Había en ella algo de letal, o ésa era la impresión de Gerard, que recorría las calles de la ciudad elfa con la mano en la empuñadura de la espada, ojo avizor a un posible destello de acero en alguna esquina oscura, en las sombras de cualquier portal. Cruzaba de acera para evitar pasar por delante de callejones. Escudriñaba las cortinas de todas las ventanas de los pisos altos para ver si se movían, como harían si un arquero se encontrara apostado detrás, listo para disparar la flecha asesina.

Era consciente en todo momento de unos ojos vigilándolo, y en una ocasión se sintió tan amenazado que giró velozmente sobre sus talones, espada en mano, para desviar la supuesta puñalada en la espalda.
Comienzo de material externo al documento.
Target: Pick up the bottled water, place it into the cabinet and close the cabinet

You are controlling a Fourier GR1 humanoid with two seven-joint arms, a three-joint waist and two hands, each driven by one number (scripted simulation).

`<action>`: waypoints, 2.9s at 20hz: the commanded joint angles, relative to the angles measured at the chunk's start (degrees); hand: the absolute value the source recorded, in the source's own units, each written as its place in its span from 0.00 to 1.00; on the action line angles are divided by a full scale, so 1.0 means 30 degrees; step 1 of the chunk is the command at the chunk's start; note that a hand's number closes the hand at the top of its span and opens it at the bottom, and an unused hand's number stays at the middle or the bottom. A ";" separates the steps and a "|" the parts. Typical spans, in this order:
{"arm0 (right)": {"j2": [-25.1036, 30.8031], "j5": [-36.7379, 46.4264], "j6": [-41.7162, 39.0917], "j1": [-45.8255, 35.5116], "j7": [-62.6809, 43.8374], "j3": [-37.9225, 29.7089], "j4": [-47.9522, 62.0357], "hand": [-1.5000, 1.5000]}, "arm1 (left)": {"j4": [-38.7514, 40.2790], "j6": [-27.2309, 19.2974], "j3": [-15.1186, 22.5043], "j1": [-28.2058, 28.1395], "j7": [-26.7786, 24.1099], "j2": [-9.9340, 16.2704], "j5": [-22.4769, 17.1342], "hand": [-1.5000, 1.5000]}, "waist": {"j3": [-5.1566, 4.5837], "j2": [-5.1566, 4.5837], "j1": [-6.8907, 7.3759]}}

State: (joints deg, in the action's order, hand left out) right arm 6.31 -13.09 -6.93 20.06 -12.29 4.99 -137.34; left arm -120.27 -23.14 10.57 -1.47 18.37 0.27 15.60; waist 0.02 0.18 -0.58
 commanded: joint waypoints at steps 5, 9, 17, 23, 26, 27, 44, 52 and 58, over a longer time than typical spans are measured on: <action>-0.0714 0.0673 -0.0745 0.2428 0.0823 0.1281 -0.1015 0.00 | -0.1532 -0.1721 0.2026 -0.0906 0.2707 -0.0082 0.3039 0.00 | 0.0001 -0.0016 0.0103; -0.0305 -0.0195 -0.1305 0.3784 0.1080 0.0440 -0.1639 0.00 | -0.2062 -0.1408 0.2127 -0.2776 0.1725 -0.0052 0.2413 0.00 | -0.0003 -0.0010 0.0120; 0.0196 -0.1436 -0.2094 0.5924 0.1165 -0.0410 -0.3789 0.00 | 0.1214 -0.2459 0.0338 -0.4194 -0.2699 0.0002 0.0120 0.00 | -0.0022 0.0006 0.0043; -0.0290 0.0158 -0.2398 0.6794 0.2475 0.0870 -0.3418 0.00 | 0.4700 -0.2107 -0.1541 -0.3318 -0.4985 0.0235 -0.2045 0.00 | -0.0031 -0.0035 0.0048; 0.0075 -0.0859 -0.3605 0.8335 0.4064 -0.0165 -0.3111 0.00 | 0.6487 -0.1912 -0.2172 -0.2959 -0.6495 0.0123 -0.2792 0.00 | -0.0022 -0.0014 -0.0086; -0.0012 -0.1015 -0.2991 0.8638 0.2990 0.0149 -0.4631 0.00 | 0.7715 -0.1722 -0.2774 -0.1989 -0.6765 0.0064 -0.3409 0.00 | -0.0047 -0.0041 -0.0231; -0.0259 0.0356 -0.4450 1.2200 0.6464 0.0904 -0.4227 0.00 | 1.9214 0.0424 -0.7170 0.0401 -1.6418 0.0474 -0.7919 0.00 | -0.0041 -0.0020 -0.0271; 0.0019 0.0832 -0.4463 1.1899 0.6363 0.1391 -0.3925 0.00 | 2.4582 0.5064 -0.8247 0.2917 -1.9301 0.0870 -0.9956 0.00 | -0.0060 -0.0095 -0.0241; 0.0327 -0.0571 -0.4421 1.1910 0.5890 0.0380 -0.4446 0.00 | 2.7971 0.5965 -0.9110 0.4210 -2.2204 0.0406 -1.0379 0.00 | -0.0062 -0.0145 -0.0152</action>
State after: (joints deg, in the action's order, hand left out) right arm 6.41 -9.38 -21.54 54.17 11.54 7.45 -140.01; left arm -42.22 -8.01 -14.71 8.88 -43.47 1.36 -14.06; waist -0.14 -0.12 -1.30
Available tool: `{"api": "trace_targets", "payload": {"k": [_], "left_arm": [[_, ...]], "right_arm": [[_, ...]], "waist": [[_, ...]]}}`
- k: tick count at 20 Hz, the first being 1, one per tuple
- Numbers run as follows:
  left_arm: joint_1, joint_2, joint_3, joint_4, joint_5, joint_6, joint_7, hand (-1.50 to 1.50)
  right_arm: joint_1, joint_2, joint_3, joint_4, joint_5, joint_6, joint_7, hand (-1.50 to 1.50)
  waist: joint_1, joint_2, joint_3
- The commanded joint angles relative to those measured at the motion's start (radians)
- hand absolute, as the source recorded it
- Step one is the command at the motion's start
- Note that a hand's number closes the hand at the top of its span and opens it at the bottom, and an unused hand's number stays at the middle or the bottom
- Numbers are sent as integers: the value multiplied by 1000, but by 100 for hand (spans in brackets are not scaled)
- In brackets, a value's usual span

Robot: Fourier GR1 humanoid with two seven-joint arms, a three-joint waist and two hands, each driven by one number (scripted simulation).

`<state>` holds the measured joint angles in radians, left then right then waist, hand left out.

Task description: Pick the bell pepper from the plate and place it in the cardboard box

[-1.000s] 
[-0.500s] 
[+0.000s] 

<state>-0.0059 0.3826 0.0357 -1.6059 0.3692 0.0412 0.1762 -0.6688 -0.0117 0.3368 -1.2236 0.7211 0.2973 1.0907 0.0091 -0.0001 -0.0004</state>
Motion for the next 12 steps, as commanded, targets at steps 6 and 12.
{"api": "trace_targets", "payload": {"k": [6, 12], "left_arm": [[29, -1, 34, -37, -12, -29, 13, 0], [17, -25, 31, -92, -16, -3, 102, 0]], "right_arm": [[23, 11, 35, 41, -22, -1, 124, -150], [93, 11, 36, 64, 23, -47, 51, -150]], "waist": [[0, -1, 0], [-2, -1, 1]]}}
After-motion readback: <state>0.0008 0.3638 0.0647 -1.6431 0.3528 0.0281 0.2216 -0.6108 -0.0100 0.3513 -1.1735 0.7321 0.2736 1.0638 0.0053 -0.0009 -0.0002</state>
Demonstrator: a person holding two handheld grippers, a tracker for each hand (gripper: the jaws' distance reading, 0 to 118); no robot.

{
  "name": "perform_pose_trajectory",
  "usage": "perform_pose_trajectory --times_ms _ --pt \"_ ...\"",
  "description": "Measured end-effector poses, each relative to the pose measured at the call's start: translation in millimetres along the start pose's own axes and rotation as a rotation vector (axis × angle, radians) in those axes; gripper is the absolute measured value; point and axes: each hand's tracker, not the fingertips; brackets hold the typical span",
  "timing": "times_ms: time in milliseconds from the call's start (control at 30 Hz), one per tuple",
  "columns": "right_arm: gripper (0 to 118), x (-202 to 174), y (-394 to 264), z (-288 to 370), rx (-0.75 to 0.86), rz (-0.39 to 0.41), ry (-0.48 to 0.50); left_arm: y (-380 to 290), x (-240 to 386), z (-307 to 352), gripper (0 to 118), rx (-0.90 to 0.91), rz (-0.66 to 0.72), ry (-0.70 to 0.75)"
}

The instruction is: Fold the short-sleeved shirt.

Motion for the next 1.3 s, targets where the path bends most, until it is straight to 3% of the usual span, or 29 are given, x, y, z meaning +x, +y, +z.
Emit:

Pero no vio nada, a pesar de tener la seguridad de que había habido alguien allí; alguien que quizá se había amilanado a la vista de la pesada armadura del caballero y su reluciente espada.

Gerard tampoco tuvo un momento de respiro cuando llegó a salvo al cuartel general de los Caballeros de Neraka. Allí, el peligro no acechaba, sigiloso, a su espalda; lo tenía delante y a cara descubierta.

Entró en el cuartel y encontró que sólo había un oficial de servicio; el draconiano dormía en el suelo.

—Aquí está la respuesta para Beryl del gobernador militar Medan —informó Gerard a la par que saludaba.

—¡Ya iba siendo hora! —gruñó el oficial—. ¡No imaginas lo fuerte que ronca esa cosa!

Gerard se acercó al draconiano, que se retorcía en sueños y emitía sonidos guturales, extraños.

—Groul —llamó, y alargó una mano para sacudir a la dormida criatura.

Un siseo, un gruñido, un brusco aleteo y garras arañando el suelo. Las manos garrudas se lanzaron hacia la garganta de Gerard.

—¡Eh! —gritó el joven, sorprendido por el ataque del draconiano—. Cálmate, ¿quieres?

Groul estrechó sus ojos de reptil y le asestó una mirada furibunda. Su lengua salió y entró entre las fauces. Apartó las manos del cuello de Gerard y se echó hacia atrás.

—Lo siento —masculló—. Me sobresaltaste.

Las garras de Groul le habían dejado marcas en la piel de la garganta que le escocían.

—Fue culpa mía —respondió en actitud tensa—. No debí despertarte con tanta brusquedad. —Le tendió el estuche de pergaminos—. Aquí está la respuesta del gobernador.

Groul lo cogió y lo examinó para asegurarse de que el sello estaba intacto. Satisfecho, se lo guardó debajo del cinturón de su correaje, se dio media vuelta y, con un gruñido, encaminó sus pasos hacia la puerta. La criatura no llevaba armadura, advirtió Gerard, que pensó con desánimo que el hombre-reptil no la necesitaba. La gruesa y escamosa piel ofrecía protección de sobra.

El joven respiró hondo, soltó el aire despacio y fue en pos del draconiano.

—¿Qué haces, nerakiano? —instó Groul, que había girado sobre sus talones.

—Estás en territorio hostil y es noche cerrada. Tengo órdenes de acompañarte hasta que llegues a salvo a la frontera —respondió Gerard.

—¿Vas a protegerme tú? —Groul soltó una especie de gorgoteo que debía de ser una risa—. ¡Bah! Vuelve a tu cálido lecho, nerakiano. No corro peligro. Sé cómo ocuparme de la escoria elfa.

—Tengo órdenes —insistió testarudamente Gerard—. Si te ocurriese algo, el gobernador me haría lo mismo a mí.

Los ojos de reptil de Groul centellearon con rabia.

—Tengo una cosa que nos haría más corto el viaje a los dos —agregó el joven caballero. Retiró un poco su capa y dejó a la vista una cantimplora colgada a la cadera.